These dimensions can be transposed if \code{transposed=TRUE}.

Alternatively, a \linkS4class{SummarizedExperiment} or \linkS4class{SingleCellExperiment} containing such an expression matrix.
If \code{x} is a SingleCellExperiment and \code{use.dimred} is set, its \code{\link{reducedDims}} will be used instead.}

\item{...}{For the generics, additional arguments to pass to the specific methods.

For the ANY methods, additional arguments to pass to \code{\link{makeSNNGraph}} or \code{\link{makeKNNGraph}}.

For the SummarizedExperiment methods, additional arguments to pass to the corresponding ANY method.

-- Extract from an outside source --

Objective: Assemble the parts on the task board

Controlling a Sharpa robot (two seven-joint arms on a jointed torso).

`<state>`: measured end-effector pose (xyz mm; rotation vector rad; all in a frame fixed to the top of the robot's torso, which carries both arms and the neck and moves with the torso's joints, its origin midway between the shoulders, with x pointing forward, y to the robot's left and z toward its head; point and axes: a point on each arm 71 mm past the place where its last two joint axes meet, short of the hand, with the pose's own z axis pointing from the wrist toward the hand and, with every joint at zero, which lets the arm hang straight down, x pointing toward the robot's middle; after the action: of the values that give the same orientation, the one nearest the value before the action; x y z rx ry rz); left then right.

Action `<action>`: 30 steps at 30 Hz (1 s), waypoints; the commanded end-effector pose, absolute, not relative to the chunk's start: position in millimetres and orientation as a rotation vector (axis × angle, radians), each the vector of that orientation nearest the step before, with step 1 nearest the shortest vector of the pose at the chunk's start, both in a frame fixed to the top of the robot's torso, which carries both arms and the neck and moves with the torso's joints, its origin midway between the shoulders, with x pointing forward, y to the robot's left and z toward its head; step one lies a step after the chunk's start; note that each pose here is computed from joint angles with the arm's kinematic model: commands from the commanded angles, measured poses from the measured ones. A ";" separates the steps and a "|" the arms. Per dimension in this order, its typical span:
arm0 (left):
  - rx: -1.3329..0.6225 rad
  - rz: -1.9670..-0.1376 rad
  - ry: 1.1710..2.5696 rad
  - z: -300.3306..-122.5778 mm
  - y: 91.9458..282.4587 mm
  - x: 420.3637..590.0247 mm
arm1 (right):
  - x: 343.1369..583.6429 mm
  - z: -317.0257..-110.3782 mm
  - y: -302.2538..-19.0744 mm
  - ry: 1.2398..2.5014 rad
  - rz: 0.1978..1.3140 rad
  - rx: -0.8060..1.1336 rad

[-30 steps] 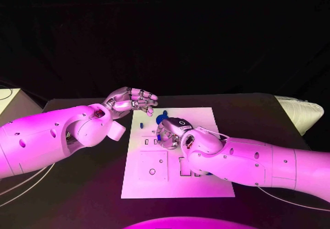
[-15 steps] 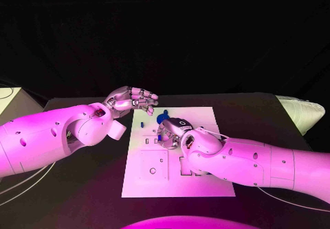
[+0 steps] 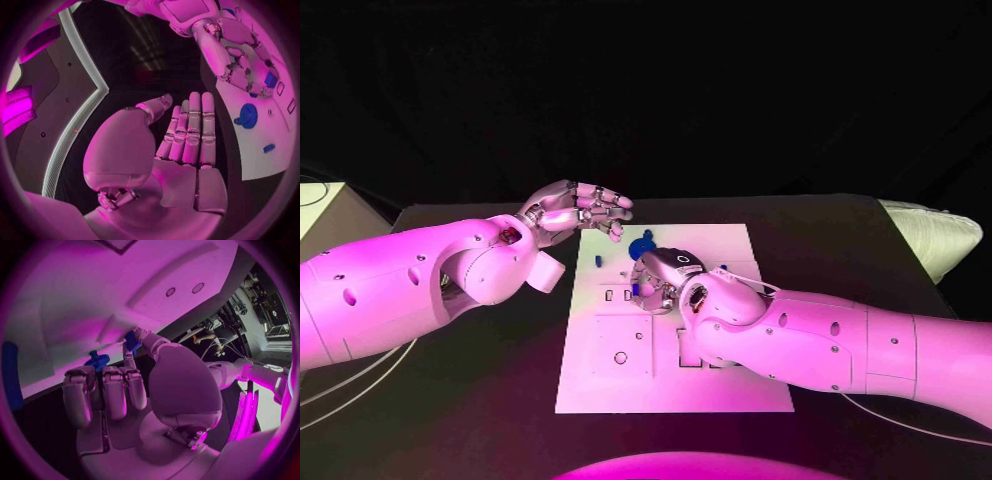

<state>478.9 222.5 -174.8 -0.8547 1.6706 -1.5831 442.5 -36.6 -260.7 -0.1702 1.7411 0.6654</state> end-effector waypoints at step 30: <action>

For the SingleCellExperiment methods, additional arguments to pass to the corresponding SummarizedExperiment method.}

\item{d}{An integer scalar specifying the number of dimensions to use for a PCA on the expression matrix prior to the nearest neighbor search.
Ignored for the ANY method if \code{transposed=TRUE} and for the SingleCellExperiment methods if \code{use.dimred} is set.}

\item{transposed}{A logical scalar indicating whether \code{x} is transposed (i.e., rows are cells).}

\item{subset.row}{See \code{?"\link{scran-gene-selection}"}.
Only used when \code{transposed=FALSE}.}

\item{BSPARAM}{A \linkS4class{BiocSingularParam} object specifying the algorithm to use for PCA, if \code{d} is not \code{NA}.}

\item{BPPARAM}{A \linkS4class{BiocParallelParam} object to use for parallel processing.}

\item{assay.type}{A string specifying which assay values to use.}

\item{use.dimred}{A string specifying whether existing values in \code{reducedDims(x)} should be used.}
}
\value{
A \link{graph} where nodes are cells and edges represent connections between nearest neighbors,
see \code{?\link{makeSNNGraph}} for more details.
}
\description{
\linkS4class{SingleCellExperiment}-friendly wrapper around the \code{\link{makeSNNGraph}} and \code{\link{makeKNNGraph}} functions for creating nearest-neighbor graphs.
}
\examples{
library(scuttle)
sce <- mockSCE(ncells=500)
sce <- logNormCounts(sce)

g <- buildSNNGraph(sce)
clusters <- igraph::cluster_fast_greedy(g)$membership
table(clusters)

# Any clustering method from igraph can be used:
clusters <- igraph::cluster_walktrap(g)$membership
table(clusters)

# Smaller 'k' usually yields finer clusters:
g <- buildSNNGraph(sce, k=5)
clusters <- igraph::cluster_walktrap(g)$membership
table(clusters)

# Graph can be built off existing reducedDims results:
sce <- scater::runPCA(sce)
g <- buildSNNGraph(sce, use.dimred="PCA")
clusters <- igraph::cluster_fast_greedy(g)$membership
table(clusters)

}
\seealso{
\code{\link{makeSNNGraph}} and \code{\link{makeKNNGraph}}, for the underlying functions that do the work.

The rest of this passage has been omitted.